I'm sure similar questions have been asked and answered, but searching for "aiming a wrist rocket" or "how to shoot a daisy slingshot" just keeps returning the same videos. Any tips and advice will be most welcome.


----------



## Grandpa Grumpy

I shoot wire frames all the time and they are extremely accurate. I use the top of the fork as an aiming point and sight down the bands.

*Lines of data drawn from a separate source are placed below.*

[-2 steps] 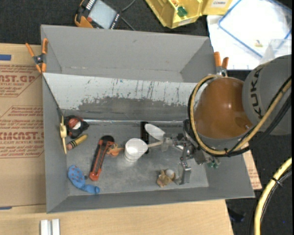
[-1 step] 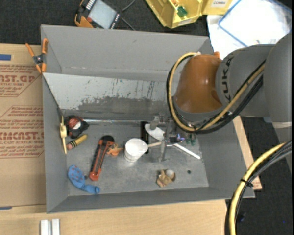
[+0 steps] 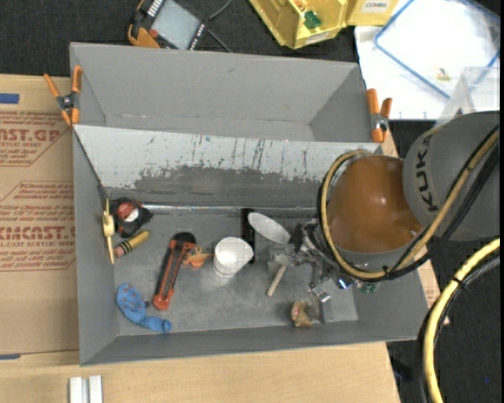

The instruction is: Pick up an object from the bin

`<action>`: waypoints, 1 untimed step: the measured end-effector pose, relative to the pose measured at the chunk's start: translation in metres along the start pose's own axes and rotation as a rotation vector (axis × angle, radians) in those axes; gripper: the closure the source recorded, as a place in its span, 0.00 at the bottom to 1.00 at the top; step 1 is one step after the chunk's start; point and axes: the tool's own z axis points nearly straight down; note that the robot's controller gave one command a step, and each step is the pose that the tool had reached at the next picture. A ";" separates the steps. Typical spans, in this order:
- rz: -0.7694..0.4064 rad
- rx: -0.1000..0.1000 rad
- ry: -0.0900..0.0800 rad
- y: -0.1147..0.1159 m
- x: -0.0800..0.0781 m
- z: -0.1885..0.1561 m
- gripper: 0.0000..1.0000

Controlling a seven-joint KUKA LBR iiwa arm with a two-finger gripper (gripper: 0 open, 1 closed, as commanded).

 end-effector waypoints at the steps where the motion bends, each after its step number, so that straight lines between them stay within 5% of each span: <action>1: 0.684 -0.003 0.006 0.017 -0.100 0.002 1.00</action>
Offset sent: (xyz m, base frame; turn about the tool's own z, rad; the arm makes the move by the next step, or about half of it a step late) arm 0.0000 0.0000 0.0000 0.0000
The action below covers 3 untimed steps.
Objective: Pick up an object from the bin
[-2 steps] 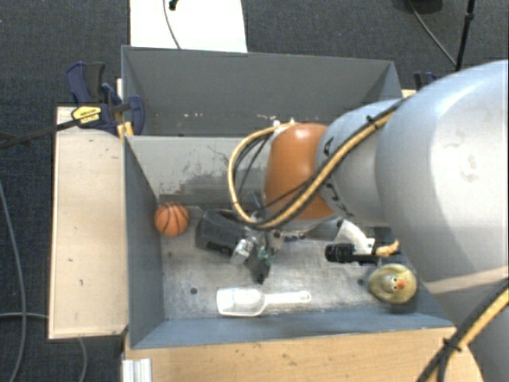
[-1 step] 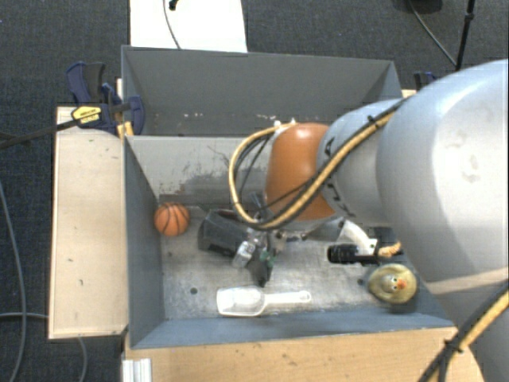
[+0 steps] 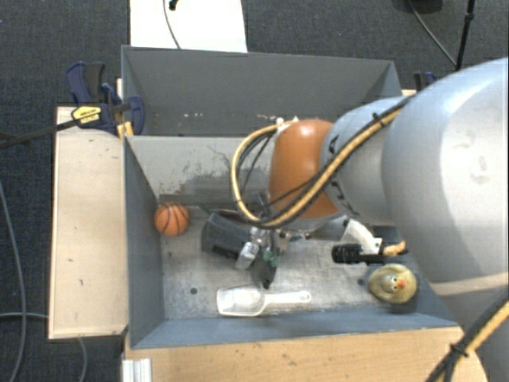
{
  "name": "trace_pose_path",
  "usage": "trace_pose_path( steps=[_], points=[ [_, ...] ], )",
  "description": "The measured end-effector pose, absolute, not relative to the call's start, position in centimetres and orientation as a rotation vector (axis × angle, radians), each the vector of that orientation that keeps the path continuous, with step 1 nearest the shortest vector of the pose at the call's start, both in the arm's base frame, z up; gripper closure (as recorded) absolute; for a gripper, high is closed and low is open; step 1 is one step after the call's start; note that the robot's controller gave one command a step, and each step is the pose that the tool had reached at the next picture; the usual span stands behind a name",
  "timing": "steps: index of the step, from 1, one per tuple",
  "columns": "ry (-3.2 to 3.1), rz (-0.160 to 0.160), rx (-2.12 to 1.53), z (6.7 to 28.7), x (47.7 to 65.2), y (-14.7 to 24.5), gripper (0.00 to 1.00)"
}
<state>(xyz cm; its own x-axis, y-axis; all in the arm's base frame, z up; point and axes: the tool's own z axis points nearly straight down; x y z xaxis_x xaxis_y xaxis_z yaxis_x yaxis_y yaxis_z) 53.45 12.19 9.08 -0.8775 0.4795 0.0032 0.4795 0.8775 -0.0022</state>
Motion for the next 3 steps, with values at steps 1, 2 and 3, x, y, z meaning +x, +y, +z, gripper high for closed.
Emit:
trace_pose_path(
  steps=[1, 2, 3],
  points=[
    [-3.040, 0.003, -0.777, 10.2, 53.5, 12.2, 1.00],
    [-3.038, 0.006, -0.774, 11.5, 53.3, 12.1, 1.00],
    [-3.035, 0.009, -0.772, 13.4, 53.2, 12.1, 1.00]
  ],
)
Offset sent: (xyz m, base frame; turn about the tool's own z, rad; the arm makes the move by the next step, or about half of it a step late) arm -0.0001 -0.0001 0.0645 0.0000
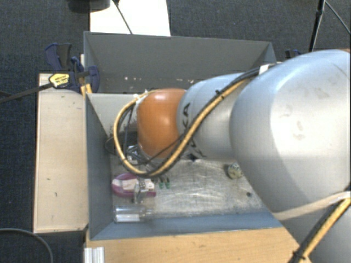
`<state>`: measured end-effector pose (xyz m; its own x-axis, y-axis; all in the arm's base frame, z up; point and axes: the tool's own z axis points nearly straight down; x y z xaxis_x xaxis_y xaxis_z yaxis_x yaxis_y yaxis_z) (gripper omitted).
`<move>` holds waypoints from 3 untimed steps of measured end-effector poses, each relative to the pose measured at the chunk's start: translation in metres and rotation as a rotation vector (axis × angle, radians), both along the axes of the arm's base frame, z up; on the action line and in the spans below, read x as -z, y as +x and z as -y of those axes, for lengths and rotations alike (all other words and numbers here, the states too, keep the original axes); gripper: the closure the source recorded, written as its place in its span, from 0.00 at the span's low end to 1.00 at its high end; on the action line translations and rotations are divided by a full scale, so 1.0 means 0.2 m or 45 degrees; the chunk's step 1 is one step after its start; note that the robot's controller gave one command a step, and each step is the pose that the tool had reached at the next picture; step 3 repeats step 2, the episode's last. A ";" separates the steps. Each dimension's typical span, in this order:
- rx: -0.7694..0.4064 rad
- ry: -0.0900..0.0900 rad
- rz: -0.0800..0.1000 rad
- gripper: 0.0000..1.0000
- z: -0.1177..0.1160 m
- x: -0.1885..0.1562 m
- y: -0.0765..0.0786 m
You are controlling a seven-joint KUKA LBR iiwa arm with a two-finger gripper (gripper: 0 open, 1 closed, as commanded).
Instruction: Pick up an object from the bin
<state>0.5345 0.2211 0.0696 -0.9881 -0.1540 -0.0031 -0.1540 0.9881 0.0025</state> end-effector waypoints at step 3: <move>0.029 0.000 0.007 1.00 0.06 -0.67 0.00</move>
Offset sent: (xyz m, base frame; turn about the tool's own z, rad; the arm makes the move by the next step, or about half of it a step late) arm 0.0000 0.0000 0.0000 0.0000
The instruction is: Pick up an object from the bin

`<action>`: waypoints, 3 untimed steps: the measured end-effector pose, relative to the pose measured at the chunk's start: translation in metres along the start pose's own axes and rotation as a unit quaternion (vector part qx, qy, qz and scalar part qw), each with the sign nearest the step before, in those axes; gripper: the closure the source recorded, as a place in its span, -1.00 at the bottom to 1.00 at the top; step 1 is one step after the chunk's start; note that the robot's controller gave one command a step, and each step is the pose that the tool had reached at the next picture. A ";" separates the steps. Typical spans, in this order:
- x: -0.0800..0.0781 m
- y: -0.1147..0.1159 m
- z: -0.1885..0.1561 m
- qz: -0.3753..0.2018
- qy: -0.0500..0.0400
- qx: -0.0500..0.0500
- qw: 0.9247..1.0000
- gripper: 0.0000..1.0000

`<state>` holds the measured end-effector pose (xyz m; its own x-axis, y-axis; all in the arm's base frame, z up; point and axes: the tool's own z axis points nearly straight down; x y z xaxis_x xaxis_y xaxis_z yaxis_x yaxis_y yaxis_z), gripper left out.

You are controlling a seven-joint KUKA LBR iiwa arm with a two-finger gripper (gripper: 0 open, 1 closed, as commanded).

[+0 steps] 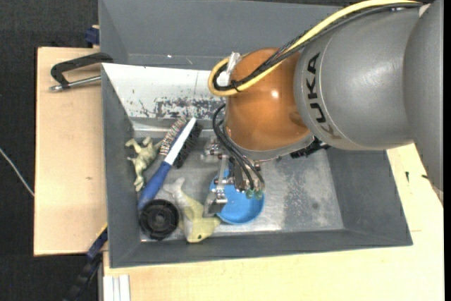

If you are using the stock bands and pouch get rid of them. The draw weight is way too heavy and the pouch is ridiculously large. There are many decent tubes available and a lighter draw weight will help you gain accuracy. You might try flat bands. There are a couple of different ways to attach flat bands to a wire frame. Pocket Predator makes clips that attach flat bands to a wire frame. I use the Chinese hand cuff method.

Check out the Slingshot Modification section of the forum. There are many mods for wire frames and most will apply to any wire frame.


----------



## flipgun

One thing you might try is not considering all of those factors and shoot a few rounds with the no-think thing going.


----------



## KawKan

Following up on Grampa Grumpy's suggestion, do get a lighter bandset with a decent pouch.

And you might consider investigating the relationship between your point of aim and point of impact.

Set up a generous sized paper target - 8-1/2 x 11, or cardboard box sized - with a bold cross or X in the middle. Then shoot 10 shots with the top of the fork right in the center of the cross or X. Let's hope for a group of 5 or more shots somewhere on the paper.

If your fundamentals are starting to kick in, that group may be under your point of aim by an inch or two. Fairly common, because you are working with pretty wide forks. So now you can keep using the fork tip as a reference and aim and inch or two above the target, or identify the spot below the fork tip where the ammo is hitting as your new reference point.

Keep shooting. Pay attention to the fundamentals, your point of aim and point of impact.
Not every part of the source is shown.